### Stored data
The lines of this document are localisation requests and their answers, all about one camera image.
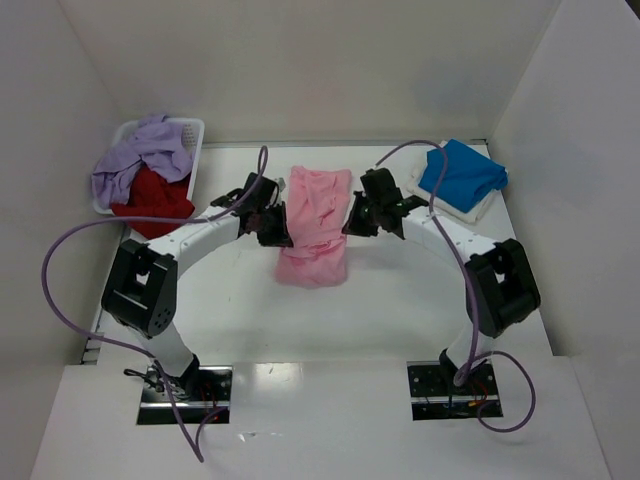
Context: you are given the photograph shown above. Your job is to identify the pink t shirt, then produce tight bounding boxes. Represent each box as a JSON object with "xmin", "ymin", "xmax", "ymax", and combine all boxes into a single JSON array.
[{"xmin": 275, "ymin": 166, "xmax": 352, "ymax": 289}]

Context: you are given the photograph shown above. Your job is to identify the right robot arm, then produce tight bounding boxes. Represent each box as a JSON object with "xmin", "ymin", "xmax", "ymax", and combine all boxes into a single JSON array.
[{"xmin": 342, "ymin": 168, "xmax": 541, "ymax": 386}]

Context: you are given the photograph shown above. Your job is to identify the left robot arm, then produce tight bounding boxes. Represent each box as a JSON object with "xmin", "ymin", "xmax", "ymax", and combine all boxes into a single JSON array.
[{"xmin": 101, "ymin": 173, "xmax": 293, "ymax": 395}]

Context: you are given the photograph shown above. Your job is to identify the blue folded t shirt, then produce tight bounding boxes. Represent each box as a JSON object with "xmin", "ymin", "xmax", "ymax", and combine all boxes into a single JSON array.
[{"xmin": 418, "ymin": 139, "xmax": 508, "ymax": 213}]

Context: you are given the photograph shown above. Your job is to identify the white folded t shirt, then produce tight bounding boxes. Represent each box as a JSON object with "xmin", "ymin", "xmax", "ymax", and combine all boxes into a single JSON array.
[{"xmin": 405, "ymin": 141, "xmax": 501, "ymax": 224}]

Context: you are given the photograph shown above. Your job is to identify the white laundry basket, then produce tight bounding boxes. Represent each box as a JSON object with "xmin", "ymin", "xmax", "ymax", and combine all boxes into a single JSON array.
[{"xmin": 92, "ymin": 115, "xmax": 207, "ymax": 217}]

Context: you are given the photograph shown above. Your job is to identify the red t shirt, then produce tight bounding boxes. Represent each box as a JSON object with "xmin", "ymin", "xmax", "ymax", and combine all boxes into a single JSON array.
[{"xmin": 111, "ymin": 167, "xmax": 195, "ymax": 219}]

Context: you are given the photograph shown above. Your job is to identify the purple t shirt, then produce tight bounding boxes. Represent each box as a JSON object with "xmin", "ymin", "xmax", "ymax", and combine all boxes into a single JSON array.
[{"xmin": 90, "ymin": 113, "xmax": 197, "ymax": 211}]

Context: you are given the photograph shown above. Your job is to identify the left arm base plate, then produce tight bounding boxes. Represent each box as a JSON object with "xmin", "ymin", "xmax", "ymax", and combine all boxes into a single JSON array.
[{"xmin": 123, "ymin": 366, "xmax": 233, "ymax": 426}]

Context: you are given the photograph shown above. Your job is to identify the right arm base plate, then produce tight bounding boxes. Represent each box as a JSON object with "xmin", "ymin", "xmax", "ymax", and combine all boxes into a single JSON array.
[{"xmin": 407, "ymin": 361, "xmax": 503, "ymax": 421}]

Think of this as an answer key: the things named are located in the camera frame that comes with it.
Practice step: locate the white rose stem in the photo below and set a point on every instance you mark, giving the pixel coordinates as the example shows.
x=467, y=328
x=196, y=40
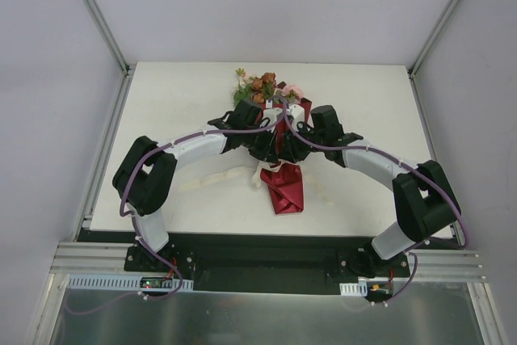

### Directions for this task
Without including any picture, set down the listing above exactly as it appears.

### Solution for this task
The lines of this document are localisation requests and their answers, all about one camera image.
Context: you are given the photograph shown above. Your job is to identify the pink t shirt, then produce tight bounding boxes. Represent each box as a JSON object with "xmin", "ymin", "xmax", "ymax", and combine all boxes into a single JSON array.
[{"xmin": 275, "ymin": 166, "xmax": 352, "ymax": 289}]

Context: you are given the photograph shown above. Your job is to identify the right robot arm, then produce tight bounding boxes. Represent each box as a JSON object with "xmin", "ymin", "xmax", "ymax", and combine all boxes into a single JSON array.
[{"xmin": 342, "ymin": 168, "xmax": 541, "ymax": 386}]

Context: you are given the photograph shown above. Your job is to identify the left robot arm, then produce tight bounding boxes. Represent each box as a JSON object with "xmin", "ymin", "xmax", "ymax", and combine all boxes into a single JSON array.
[{"xmin": 101, "ymin": 173, "xmax": 293, "ymax": 395}]

Context: you are given the photograph shown above. Your job is to identify the blue folded t shirt, then produce tight bounding boxes. Represent each box as a JSON object with "xmin", "ymin", "xmax", "ymax", and combine all boxes into a single JSON array.
[{"xmin": 418, "ymin": 139, "xmax": 508, "ymax": 213}]

Context: you are given the photograph shown above. Your job is to identify the white folded t shirt, then produce tight bounding boxes. Represent each box as a JSON object with "xmin", "ymin", "xmax", "ymax", and combine all boxes into a single JSON array.
[{"xmin": 405, "ymin": 141, "xmax": 501, "ymax": 224}]

Context: you are given the photograph shown above. Your job is to identify the white laundry basket, then produce tight bounding boxes. Represent each box as a JSON object with "xmin", "ymin", "xmax", "ymax", and combine all boxes into a single JSON array.
[{"xmin": 92, "ymin": 115, "xmax": 207, "ymax": 217}]

Context: you are given the photograph shown above. Your job is to identify the red t shirt, then produce tight bounding boxes. Represent each box as a JSON object with "xmin", "ymin", "xmax", "ymax", and combine all boxes into a single JSON array.
[{"xmin": 111, "ymin": 167, "xmax": 195, "ymax": 219}]

Context: you are given the photograph shown above. Your job is to identify the purple t shirt, then produce tight bounding boxes. Represent each box as a JSON object with "xmin", "ymin", "xmax", "ymax", and combine all boxes into a single JSON array.
[{"xmin": 90, "ymin": 113, "xmax": 197, "ymax": 211}]

Context: you are given the photograph shown above. Your job is to identify the left arm base plate, then produce tight bounding boxes. Represent each box as a JSON object with "xmin", "ymin", "xmax", "ymax", and combine all boxes into a single JSON array.
[{"xmin": 123, "ymin": 366, "xmax": 233, "ymax": 426}]

Context: you are given the photograph shown above. Your job is to identify the right arm base plate, then produce tight bounding boxes. Represent each box as a JSON object with "xmin", "ymin", "xmax", "ymax", and combine all boxes into a single JSON array.
[{"xmin": 407, "ymin": 361, "xmax": 503, "ymax": 421}]

Think of this as an answer key: the things named are located in the camera frame that comes with it.
Practice step: locate the white rose stem in the photo below and set a point on every instance you mark, giving the pixel coordinates as the example shows.
x=467, y=328
x=196, y=40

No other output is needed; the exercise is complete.